Detection of serum carcinoembryonic antigen (CEA) and cancer antigen (CA)19-9, CA72-4 and CA125
Serum concentrations of CEA, CA19-9, CA72-4 and CA125 were determined from routine clinical tests immediately before initiating treatment. The quantitative detection of serum tumor markers (CEA, CA19-9, CA72-4 and CA125) was performed using the Electrochemiluminescence Immunoassay method, utilizing the Cobas 6000 602 fully automated electrochemiluminescence immunoassay analyzer produced by Roche Diagnostics GmbH. All testing reagents were used with the corresponding Elecsys® reagent kits: Elecsys CEA (cat. no. 04491777190), Elecsys CA19-9 (cat. no. 11776193122), Elecsys CA72-4 (cat. no. 09005692190) and Elecsys CA 125 II (cat. no. 11776223190), also manufactured by Roche Diagnostics GmbH. The normal levels of CEA, CA19-9, CA72-4 and CA125 were defined as ≤5.0 ng/ml, ≤35.0 U/ml, ≤6.9 U/ml and ≤35.0 U/ml, respectively. When the serum levels exceeded the critical values for a marker, the results were considered positive, and patients were categorized into negative, single TM elevation and multiple TM elevation (≥2 TMs) groups according to the number of positive markers.

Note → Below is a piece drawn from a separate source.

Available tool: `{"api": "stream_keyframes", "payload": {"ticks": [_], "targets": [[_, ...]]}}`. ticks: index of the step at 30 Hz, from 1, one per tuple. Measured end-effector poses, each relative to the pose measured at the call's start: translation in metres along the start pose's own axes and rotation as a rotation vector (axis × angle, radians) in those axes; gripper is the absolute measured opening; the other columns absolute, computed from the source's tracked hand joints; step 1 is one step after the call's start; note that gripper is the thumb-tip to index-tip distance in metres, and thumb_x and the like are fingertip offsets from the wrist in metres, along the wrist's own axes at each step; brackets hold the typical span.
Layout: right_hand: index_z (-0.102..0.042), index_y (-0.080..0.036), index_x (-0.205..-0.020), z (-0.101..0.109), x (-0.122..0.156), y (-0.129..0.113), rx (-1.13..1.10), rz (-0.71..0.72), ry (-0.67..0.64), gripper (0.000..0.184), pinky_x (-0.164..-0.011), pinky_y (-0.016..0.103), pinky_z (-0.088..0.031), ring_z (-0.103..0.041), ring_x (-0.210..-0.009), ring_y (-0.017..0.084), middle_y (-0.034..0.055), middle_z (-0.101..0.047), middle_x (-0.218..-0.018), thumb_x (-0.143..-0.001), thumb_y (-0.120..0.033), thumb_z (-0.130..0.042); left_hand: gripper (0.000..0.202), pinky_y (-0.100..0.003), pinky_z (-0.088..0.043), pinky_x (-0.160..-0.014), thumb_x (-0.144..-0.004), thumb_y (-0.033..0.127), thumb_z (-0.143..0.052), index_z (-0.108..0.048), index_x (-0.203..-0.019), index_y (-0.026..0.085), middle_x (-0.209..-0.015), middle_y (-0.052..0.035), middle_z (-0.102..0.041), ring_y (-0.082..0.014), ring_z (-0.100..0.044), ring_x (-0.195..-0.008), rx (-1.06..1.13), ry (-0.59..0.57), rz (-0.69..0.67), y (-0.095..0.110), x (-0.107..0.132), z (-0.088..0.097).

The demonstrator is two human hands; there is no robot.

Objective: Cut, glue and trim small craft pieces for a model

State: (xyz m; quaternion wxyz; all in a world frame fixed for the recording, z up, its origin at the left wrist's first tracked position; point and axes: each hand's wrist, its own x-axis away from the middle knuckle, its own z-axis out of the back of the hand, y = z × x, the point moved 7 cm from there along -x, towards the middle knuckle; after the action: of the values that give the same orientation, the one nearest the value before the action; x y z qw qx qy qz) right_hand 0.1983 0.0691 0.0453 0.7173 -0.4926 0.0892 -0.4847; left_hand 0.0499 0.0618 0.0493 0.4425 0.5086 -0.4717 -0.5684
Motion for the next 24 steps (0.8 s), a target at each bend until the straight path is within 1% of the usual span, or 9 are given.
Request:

Clinical response evaluation
Treatment efficacy was evaluated using the Response Evaluation Criteria in Solid Tumors (version 1.1) (10). Responses were categorized as complete remission (CR), partial remission (PR), stable disease (SD) and progressive disease (PD). The objective response rate (ORR) included CR and PR cases, whereas the disease control rate (DCR) included CR, PR and SD cases.
Statistical analysis
Data analysis was performed using IBM SPSS Statistics for Windows, version 26.0 (IBM Corp.). Count data are represented as n (%), and χ2 tests were used for comparisons between two or more groups. For cases that did not meet the conditions of the χ2 tests, Fisher's tests were used. Progression-free survival (PFS) time was calculated from the first day of chemotherapy until the occurrence of disease progression. PFS was assessed using one-way ANOVA, with Bonferroni's post hoc test. Univariate survival analysis was conducted using the Kaplan-Meier method and the log-rank test. P<0.05 was considered to indicate a statistically significant difference.
Results
Clinical and pathological characteristics
The clinical and pathological characteristics of the 293 patients are summarized in Table I. Among the 103 patients with disease stages of I–III, the highest proportion of individuals with negative TM elevation was observed in those with a T stage of 1–2. The results demonstrate an association between tumor marker status and T-stage (P=0.01). Among the 293 patients, the negative group had the highest proportion of stage I–II patients, whereas the multiple TM elevation group had the highest proportion of patients with stage IV disease, and there was a significant association between the number of elevated TMs and clinical staging (P<0.001). The multiple TM elevation group had the largest proportion of patients with poorly differentiated tumors, whereas the negative TM elevation group had the largest proportion of patients with moderately to well-differentiated tumors (P<0.001). The multiple-elevation group showed the highest proportions of both peritoneal metastasis and liver metastasis (P<0.001). The number of elevated TMs was significantly associated with tumor differentiation status and metastatic sites. The TRUSTY study prospectively established 6 cm as the biologically and clinically validated cutoff for the sum of metastatic lesion diameters (11), which was similarly adopted in the present study. When the sum of the diameters of the metastatic lesions was ≥6 cm, there were significant differences between the three groups (P<0.001), whereas no significant differences were observed when the diameter was <6 cm. The number of elevated TMs was significantly associated with the tumor burden. TM expression levels were not associated with the N stage, tumor location or MSI status (Table II).
TM positivity rates
In advanced-stage patients, the number of cases and positivity rates for CEA, CA19-9, CA72-4 and CA125 were 121 (63.7%), 80 (42.1%), 38 (20.0%) and 40 (21.1%), respectively. In this subset, the number of cases and proportions of patients with negative elevation, single TM elevation and multiple TM elevations were 43 (22.6%), 64 (33.7%) and 83 (43.7%), respectively. When any two markers were combined, the number of cases and positivity rate ranged from 61 (32.1%) to 138 (72.6%).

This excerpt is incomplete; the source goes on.